Proving that the basin of an invariant probability measure has full measure I'm trying to solve problem 4.1.5 from the book Foundations on ergodic theory from M. Viana and K. Oliveira. The problem is stated as follows:
Let $M$ be a metric space. We call the basin of an invariant probability measure $\mu$ the set $B(\mu)$ of all points $x\in M$ such that 
$$ \lim\limits_{n\to\infty} \frac{1}{n} \sum_{j=0}^{n-1} \varphi (f^j(x))=\int \varphi d\mu$$
for every bounded continuous function $\varphi:M\rightarrow \mathbb{R}$. Check that the basin is an invariant set. Moreover, if $\mu$ is ergodic then $B(\mu)$ has full $\mu$-measure.
I managed to prove that $B(\mu)$ is indeed invariant and the book has also a proposition that states that if $\mu$ is ergodic, then for every $\varphi\in L^1(\mu)$, the average time $$\tilde{\varphi}(x)=\lim\limits_{n\to\infty} \frac{1}{n} \sum_{j=0}^{n-1} \varphi(f^{j}(x))$$ agrees with $\int \varphi d\mu$ for $\mu$ almost every point $x\in M$.

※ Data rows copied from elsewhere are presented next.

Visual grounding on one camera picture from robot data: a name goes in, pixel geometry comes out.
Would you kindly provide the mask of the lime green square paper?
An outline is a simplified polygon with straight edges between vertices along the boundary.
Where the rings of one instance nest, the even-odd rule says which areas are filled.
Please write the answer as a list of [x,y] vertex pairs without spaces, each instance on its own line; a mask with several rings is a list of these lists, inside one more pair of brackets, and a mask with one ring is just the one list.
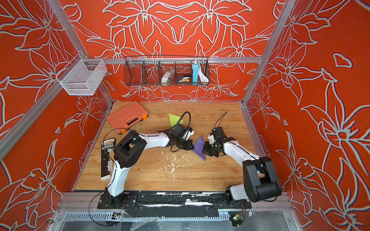
[[183,123],[183,120],[181,119],[181,117],[174,115],[174,114],[169,114],[169,119],[170,119],[171,127],[175,126],[177,123],[179,124]]

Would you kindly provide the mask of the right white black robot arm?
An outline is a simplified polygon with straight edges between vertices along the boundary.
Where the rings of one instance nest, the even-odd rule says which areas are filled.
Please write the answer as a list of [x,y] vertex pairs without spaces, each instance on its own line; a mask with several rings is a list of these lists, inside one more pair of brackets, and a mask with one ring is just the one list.
[[202,153],[210,157],[220,154],[231,157],[243,170],[243,183],[230,186],[232,200],[250,202],[273,202],[282,194],[282,189],[272,160],[260,157],[242,147],[237,141],[205,142]]

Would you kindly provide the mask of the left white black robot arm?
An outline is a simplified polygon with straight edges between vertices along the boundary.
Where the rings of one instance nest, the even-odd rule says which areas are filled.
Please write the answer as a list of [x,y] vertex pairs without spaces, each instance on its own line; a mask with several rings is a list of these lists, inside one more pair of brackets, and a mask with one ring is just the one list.
[[180,150],[193,150],[194,145],[190,137],[194,130],[166,131],[156,134],[139,134],[130,131],[113,149],[114,166],[113,178],[105,188],[98,204],[99,209],[119,208],[123,203],[124,185],[128,173],[137,163],[144,150],[156,147],[173,147]]

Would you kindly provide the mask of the purple square paper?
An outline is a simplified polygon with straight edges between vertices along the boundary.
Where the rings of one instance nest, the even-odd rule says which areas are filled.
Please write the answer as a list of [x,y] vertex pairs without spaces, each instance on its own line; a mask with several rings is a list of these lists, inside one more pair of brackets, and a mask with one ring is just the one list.
[[198,140],[194,143],[193,152],[200,157],[203,161],[206,161],[206,155],[202,153],[204,146],[204,136],[201,135]]

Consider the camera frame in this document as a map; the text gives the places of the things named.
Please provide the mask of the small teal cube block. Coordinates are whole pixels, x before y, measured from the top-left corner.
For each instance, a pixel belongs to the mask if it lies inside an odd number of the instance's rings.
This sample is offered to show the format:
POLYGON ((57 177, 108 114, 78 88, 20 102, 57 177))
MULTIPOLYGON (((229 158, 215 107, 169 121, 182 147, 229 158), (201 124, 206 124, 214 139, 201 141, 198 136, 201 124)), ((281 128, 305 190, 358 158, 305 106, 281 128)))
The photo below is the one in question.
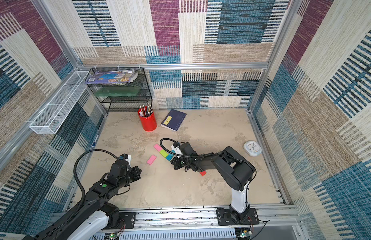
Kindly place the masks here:
POLYGON ((172 158, 173 158, 173 155, 171 155, 171 154, 169 154, 169 155, 166 157, 166 159, 167 159, 168 161, 171 161, 172 158))

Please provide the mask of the light green long block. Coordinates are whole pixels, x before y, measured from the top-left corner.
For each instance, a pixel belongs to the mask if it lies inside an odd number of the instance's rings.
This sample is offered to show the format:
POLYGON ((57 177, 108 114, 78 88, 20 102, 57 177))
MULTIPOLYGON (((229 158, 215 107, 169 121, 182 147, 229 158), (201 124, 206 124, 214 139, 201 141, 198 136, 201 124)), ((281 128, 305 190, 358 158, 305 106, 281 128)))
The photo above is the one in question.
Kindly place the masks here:
POLYGON ((167 158, 168 157, 168 153, 165 151, 165 150, 160 150, 159 153, 164 157, 164 158, 167 158))

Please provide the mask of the pink long block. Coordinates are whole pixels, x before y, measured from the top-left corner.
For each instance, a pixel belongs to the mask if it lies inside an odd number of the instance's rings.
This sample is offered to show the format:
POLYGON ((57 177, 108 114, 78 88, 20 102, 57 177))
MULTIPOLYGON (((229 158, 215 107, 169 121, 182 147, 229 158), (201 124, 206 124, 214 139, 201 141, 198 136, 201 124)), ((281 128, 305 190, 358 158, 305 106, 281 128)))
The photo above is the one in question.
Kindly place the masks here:
POLYGON ((158 152, 160 152, 160 151, 163 150, 163 148, 162 148, 160 145, 158 145, 158 144, 155 144, 153 147, 154 147, 158 152))

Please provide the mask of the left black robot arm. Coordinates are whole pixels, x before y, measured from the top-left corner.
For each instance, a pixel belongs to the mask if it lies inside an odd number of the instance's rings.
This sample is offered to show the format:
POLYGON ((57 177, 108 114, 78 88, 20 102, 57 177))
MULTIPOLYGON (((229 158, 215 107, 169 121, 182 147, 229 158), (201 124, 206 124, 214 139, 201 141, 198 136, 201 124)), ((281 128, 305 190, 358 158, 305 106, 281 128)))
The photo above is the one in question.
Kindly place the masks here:
POLYGON ((74 208, 47 229, 24 240, 87 240, 104 228, 122 227, 124 220, 119 216, 119 208, 109 203, 118 194, 119 189, 130 187, 140 180, 142 170, 131 167, 126 160, 117 160, 112 164, 107 177, 93 184, 74 208))

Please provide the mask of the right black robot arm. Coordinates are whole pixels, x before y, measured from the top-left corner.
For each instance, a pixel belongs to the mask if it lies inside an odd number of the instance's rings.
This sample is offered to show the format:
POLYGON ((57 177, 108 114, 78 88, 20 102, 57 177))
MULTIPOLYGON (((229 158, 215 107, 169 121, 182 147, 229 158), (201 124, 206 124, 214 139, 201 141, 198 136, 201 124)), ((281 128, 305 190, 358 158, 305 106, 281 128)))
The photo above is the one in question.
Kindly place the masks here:
POLYGON ((256 169, 234 148, 226 147, 218 153, 198 155, 190 143, 175 142, 171 146, 174 153, 170 163, 175 170, 184 168, 194 172, 217 170, 232 189, 231 209, 237 214, 244 213, 249 207, 248 186, 255 177, 256 169))

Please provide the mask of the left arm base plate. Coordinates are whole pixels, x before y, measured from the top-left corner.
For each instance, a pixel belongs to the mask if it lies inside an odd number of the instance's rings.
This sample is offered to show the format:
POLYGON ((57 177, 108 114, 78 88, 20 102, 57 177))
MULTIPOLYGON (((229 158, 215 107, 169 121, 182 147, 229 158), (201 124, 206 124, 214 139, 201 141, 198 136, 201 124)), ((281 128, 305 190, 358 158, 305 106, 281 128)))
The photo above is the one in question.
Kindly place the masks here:
POLYGON ((136 212, 120 212, 112 214, 108 219, 108 224, 103 230, 133 229, 135 224, 136 212))

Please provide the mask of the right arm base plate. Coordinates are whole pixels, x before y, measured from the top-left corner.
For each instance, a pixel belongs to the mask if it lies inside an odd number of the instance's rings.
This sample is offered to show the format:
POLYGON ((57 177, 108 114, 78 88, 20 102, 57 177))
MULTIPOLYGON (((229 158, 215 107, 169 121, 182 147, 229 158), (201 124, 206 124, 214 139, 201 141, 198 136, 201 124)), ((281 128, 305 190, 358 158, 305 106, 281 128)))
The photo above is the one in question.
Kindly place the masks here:
POLYGON ((247 208, 243 213, 236 212, 233 208, 217 208, 216 215, 219 226, 230 225, 258 225, 260 220, 255 208, 247 208))

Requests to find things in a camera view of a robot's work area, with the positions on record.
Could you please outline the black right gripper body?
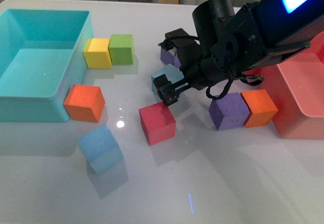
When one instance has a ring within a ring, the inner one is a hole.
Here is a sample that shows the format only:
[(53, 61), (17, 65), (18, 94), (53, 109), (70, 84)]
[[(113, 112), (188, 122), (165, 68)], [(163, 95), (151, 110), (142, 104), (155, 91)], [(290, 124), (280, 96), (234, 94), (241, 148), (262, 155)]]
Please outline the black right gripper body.
[(180, 71), (192, 88), (202, 90), (225, 80), (225, 89), (229, 90), (231, 87), (233, 79), (225, 74), (221, 61), (212, 57), (211, 48), (216, 42), (216, 39), (202, 39), (200, 43), (177, 51), (181, 63)]

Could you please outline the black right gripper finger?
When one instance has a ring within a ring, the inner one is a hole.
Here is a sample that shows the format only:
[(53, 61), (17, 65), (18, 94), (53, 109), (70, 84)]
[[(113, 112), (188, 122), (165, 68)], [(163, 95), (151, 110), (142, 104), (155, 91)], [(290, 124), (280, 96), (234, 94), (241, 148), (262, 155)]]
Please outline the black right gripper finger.
[(178, 102), (180, 94), (190, 88), (185, 78), (172, 83), (165, 74), (155, 78), (154, 85), (159, 98), (167, 107)]
[(165, 38), (158, 44), (163, 51), (169, 51), (173, 48), (180, 50), (191, 44), (197, 44), (199, 38), (197, 36), (189, 35), (184, 29), (179, 28), (165, 34)]

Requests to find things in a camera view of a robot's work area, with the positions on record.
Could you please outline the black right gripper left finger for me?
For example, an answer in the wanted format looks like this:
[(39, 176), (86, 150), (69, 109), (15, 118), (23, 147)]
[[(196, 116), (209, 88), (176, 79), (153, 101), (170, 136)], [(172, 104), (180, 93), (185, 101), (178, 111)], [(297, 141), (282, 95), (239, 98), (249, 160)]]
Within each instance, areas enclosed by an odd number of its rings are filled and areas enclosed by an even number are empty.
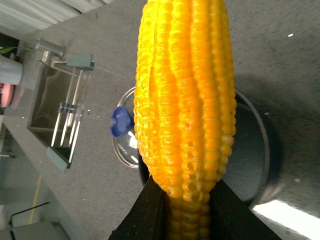
[(164, 240), (165, 193), (148, 179), (131, 210), (112, 231), (110, 240)]

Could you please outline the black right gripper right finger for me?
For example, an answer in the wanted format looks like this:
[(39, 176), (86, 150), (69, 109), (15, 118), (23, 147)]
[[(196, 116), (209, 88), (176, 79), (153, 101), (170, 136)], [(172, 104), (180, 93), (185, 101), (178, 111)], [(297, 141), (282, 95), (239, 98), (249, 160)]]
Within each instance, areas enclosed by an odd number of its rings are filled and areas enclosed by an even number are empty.
[(220, 180), (210, 192), (211, 240), (279, 240), (240, 200), (230, 187)]

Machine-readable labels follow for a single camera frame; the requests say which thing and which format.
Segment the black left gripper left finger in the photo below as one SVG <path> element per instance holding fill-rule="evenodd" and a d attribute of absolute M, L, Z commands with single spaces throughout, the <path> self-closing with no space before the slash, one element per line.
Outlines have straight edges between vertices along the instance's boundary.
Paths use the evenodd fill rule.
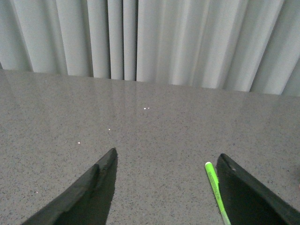
<path fill-rule="evenodd" d="M 25 225 L 104 225 L 115 191 L 117 151 L 110 149 Z"/>

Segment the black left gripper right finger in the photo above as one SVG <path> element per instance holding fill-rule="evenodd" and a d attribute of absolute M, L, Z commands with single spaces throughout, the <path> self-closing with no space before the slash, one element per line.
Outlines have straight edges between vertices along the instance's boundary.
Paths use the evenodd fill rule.
<path fill-rule="evenodd" d="M 232 225 L 298 225 L 300 212 L 228 155 L 217 160 L 219 190 Z"/>

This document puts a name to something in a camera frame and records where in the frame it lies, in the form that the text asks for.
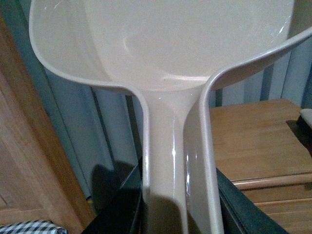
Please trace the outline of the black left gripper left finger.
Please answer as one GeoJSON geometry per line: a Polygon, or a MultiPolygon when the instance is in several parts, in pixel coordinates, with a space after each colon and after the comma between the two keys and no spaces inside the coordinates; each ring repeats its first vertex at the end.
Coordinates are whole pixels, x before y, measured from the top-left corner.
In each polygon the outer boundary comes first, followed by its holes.
{"type": "Polygon", "coordinates": [[[140,234],[142,215],[142,158],[111,201],[85,228],[84,234],[140,234]]]}

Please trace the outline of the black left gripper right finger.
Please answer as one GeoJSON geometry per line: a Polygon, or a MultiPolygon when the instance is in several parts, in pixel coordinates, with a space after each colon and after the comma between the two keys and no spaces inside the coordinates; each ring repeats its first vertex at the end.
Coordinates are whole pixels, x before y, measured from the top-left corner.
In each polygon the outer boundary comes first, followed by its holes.
{"type": "Polygon", "coordinates": [[[255,206],[220,170],[216,171],[222,221],[226,234],[286,234],[255,206]]]}

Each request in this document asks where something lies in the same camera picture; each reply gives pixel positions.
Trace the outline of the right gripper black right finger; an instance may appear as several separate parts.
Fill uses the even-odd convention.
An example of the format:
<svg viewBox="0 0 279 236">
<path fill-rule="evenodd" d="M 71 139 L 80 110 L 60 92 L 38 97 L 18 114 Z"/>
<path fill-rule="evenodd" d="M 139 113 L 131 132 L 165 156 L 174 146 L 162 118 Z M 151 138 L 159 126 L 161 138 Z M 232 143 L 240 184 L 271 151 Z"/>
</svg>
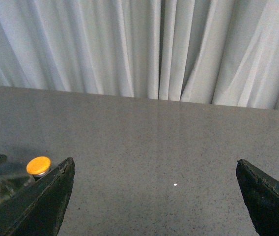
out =
<svg viewBox="0 0 279 236">
<path fill-rule="evenodd" d="M 238 160 L 236 177 L 256 232 L 279 236 L 279 181 L 245 159 Z"/>
</svg>

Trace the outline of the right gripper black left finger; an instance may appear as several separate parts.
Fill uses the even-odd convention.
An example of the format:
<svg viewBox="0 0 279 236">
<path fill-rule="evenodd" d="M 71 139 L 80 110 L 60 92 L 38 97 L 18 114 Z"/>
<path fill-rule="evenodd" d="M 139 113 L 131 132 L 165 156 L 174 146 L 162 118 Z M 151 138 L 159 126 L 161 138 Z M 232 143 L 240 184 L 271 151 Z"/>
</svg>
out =
<svg viewBox="0 0 279 236">
<path fill-rule="evenodd" d="M 71 197 L 75 162 L 68 157 L 0 206 L 0 236 L 56 236 Z"/>
</svg>

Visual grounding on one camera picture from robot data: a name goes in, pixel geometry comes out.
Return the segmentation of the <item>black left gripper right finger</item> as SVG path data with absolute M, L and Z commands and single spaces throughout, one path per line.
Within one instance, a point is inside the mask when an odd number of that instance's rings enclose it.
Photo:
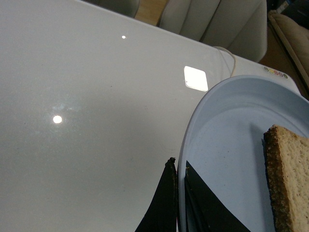
M 193 166 L 185 168 L 186 230 L 188 232 L 248 232 L 207 186 Z

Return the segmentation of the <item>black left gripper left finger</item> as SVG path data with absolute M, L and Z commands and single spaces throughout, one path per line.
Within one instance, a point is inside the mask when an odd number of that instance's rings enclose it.
M 165 163 L 153 199 L 137 232 L 175 232 L 178 215 L 178 176 L 175 158 Z

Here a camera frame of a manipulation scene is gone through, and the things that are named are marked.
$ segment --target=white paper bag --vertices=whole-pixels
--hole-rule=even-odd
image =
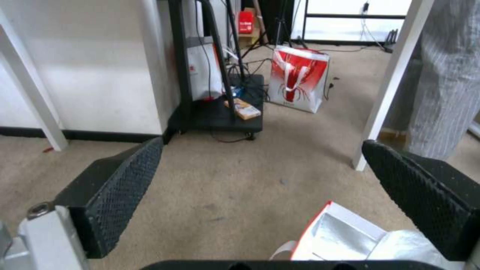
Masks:
[[[314,50],[277,46],[268,89],[270,101],[316,113],[322,103],[329,59]]]

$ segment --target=white bag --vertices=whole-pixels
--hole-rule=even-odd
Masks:
[[[270,101],[316,113],[322,103],[329,56],[309,49],[277,46],[272,61]]]
[[[223,84],[220,67],[212,44],[205,44],[205,50],[210,61],[210,94],[213,99],[222,95]],[[190,82],[192,85],[192,99],[209,98],[208,93],[208,61],[202,46],[187,49]]]

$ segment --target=black frame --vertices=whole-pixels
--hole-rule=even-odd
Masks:
[[[318,13],[308,13],[308,2],[305,0],[305,16],[303,17],[303,29],[301,40],[310,43],[320,43],[320,44],[336,44],[336,45],[376,45],[376,42],[372,41],[344,41],[344,40],[316,40],[308,39],[305,40],[305,29],[307,26],[308,18],[342,18],[342,19],[393,19],[393,20],[404,20],[406,16],[403,15],[368,15],[368,14],[318,14]]]
[[[170,13],[170,22],[173,34],[173,44],[175,47],[176,58],[176,71],[180,85],[180,105],[174,110],[173,114],[168,120],[168,127],[165,131],[165,143],[168,143],[171,137],[176,133],[181,134],[190,130],[207,130],[207,131],[232,131],[248,133],[249,137],[253,137],[254,133],[260,132],[263,126],[263,114],[259,117],[242,120],[235,114],[235,105],[233,102],[231,85],[241,86],[245,88],[245,93],[250,94],[250,97],[245,95],[240,98],[247,103],[252,104],[258,110],[263,111],[263,92],[260,95],[252,95],[259,86],[264,83],[263,77],[258,75],[249,75],[246,78],[245,74],[241,72],[239,78],[235,76],[229,77],[225,65],[225,59],[223,58],[222,46],[220,43],[220,37],[218,36],[218,29],[215,22],[215,15],[213,13],[212,6],[209,0],[195,0],[202,4],[202,11],[204,12],[204,20],[207,22],[209,33],[213,39],[215,46],[216,60],[220,68],[222,75],[222,82],[225,88],[225,97],[219,97],[214,100],[196,100],[192,99],[192,85],[190,82],[190,72],[188,63],[187,48],[190,44],[196,44],[198,42],[188,42],[185,38],[185,26],[183,21],[183,0],[167,0]],[[231,4],[229,0],[226,0],[228,6],[229,22],[234,27],[233,15],[231,14]]]

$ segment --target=striped pants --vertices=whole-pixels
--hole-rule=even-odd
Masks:
[[[384,127],[445,160],[480,110],[480,0],[436,0]]]

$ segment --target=floor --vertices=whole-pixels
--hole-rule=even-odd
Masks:
[[[91,260],[92,269],[138,269],[168,259],[268,259],[298,239],[327,200],[386,230],[414,229],[370,169],[356,172],[350,165],[390,55],[375,48],[328,53],[329,76],[339,79],[316,114],[267,104],[264,131],[253,142],[222,144],[198,132],[175,137],[118,246]],[[262,48],[248,58],[270,55]],[[269,64],[260,69],[266,80],[269,70]],[[93,160],[134,145],[71,141],[63,152],[42,153],[45,139],[0,136],[0,219],[14,233],[31,205],[51,200]],[[479,141],[465,135],[449,162],[480,180]]]

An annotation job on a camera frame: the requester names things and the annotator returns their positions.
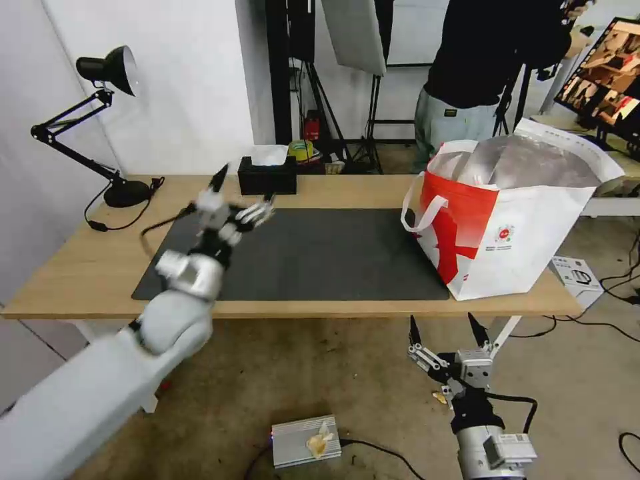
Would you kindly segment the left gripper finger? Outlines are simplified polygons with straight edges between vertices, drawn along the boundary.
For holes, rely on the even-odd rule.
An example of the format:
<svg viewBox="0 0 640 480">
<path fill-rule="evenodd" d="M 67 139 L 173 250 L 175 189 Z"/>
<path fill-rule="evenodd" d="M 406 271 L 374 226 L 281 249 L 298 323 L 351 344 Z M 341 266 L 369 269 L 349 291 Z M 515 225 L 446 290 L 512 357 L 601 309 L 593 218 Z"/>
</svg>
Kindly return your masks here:
<svg viewBox="0 0 640 480">
<path fill-rule="evenodd" d="M 224 182 L 225 182 L 225 178 L 227 176 L 227 172 L 229 170 L 229 164 L 225 164 L 218 172 L 216 172 L 216 174 L 214 174 L 214 176 L 212 176 L 209 184 L 208 184 L 208 190 L 214 192 L 214 193 L 218 193 L 220 192 Z"/>
<path fill-rule="evenodd" d="M 266 222 L 274 213 L 275 194 L 264 195 L 262 200 L 240 209 L 233 215 L 238 232 L 247 233 Z"/>
</svg>

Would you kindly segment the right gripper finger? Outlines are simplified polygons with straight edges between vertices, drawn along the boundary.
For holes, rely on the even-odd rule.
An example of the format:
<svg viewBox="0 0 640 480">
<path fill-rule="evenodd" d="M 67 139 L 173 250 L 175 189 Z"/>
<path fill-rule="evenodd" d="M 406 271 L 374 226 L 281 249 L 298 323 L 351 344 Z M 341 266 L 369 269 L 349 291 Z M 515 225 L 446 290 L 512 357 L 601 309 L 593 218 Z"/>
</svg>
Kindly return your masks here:
<svg viewBox="0 0 640 480">
<path fill-rule="evenodd" d="M 477 343 L 478 348 L 480 348 L 490 360 L 493 359 L 493 341 L 490 339 L 488 335 L 488 330 L 486 327 L 482 326 L 480 322 L 475 318 L 472 313 L 468 313 L 467 317 L 469 319 L 469 324 Z"/>
<path fill-rule="evenodd" d="M 409 346 L 408 356 L 420 367 L 430 378 L 435 381 L 448 380 L 448 362 L 426 348 L 421 343 L 421 336 L 413 315 L 409 318 Z"/>
</svg>

My problem is that with this setting I know the condition in the definition on $B(\mu)$ holds for almost every $x\in M$, but the points $x$ which fail to match the condition might depend on the choice of the function $\varphi$. I would really appreciate if you could help me get rid of that dependence or show me another approach to prove that $B(\mu)$ has full measure.
I'm a PHD student and I'm allowed to use any standard fact from measure theory, functional analysis or probability theory(as seen in books like Folland, Royden, Durret, Brezis).
Thanks in advance
 A: I don't think this is true without more assumptions.
This counterexample might be overkill, but here goes.  Let $\kappa$ be a measurable cardinal, which means there is a countably additive probability measure $\mu$ defined for every subset of $\kappa$, taking only the values 0 and 1, and such that $\mu(\{x\})=0$ for every singleton.  We can replace $\kappa$ with $\kappa \times \{0,1\}$ since they have the same cardinality.  Let $M = \kappa \times \{0,1\}$ equipped with the discrete metric, so $\mu$ is a Borel probability measure on $M$.
Let $f : M \to M$ be defined by $f(x,0) =(x,1)$ and $f(x,1)=(x,0)$, so it just swaps the 0s and 1s.  The measure $\mu$ is trivially ergodic since every set has measure 0 or 1. Fix an arbitrary $y \in \kappa$ and let $\varphi$ be the function with $\varphi(y,1)=1$, $\varphi(y,0)=0$, and $\varphi =0$ elsewhere.  Then $\varphi$ is bounded and continuous (since $M$ has the discrete metric).  It is easy to see that $\frac{1}{n} \sum_{j=0}^{n-1} \varphi (f^j(p))= 1/2$ for $p=(y,0)$ and $p=(y,1)$, but since $\mu(\{(y,1)\})=0$ we have $\int \varphi\,d\,mu = 0$.  So $(y,0)$ and $(y,1)$ are not in the basin.  Since $y$ was arbitrary, the basin is empty.
(I don't want to get into the set-theoretic assumptions about large cardinals.  I'll just say that this example requires working in an axiom system that is a little stronger than ZFC, but is widely believed to still be consistent.)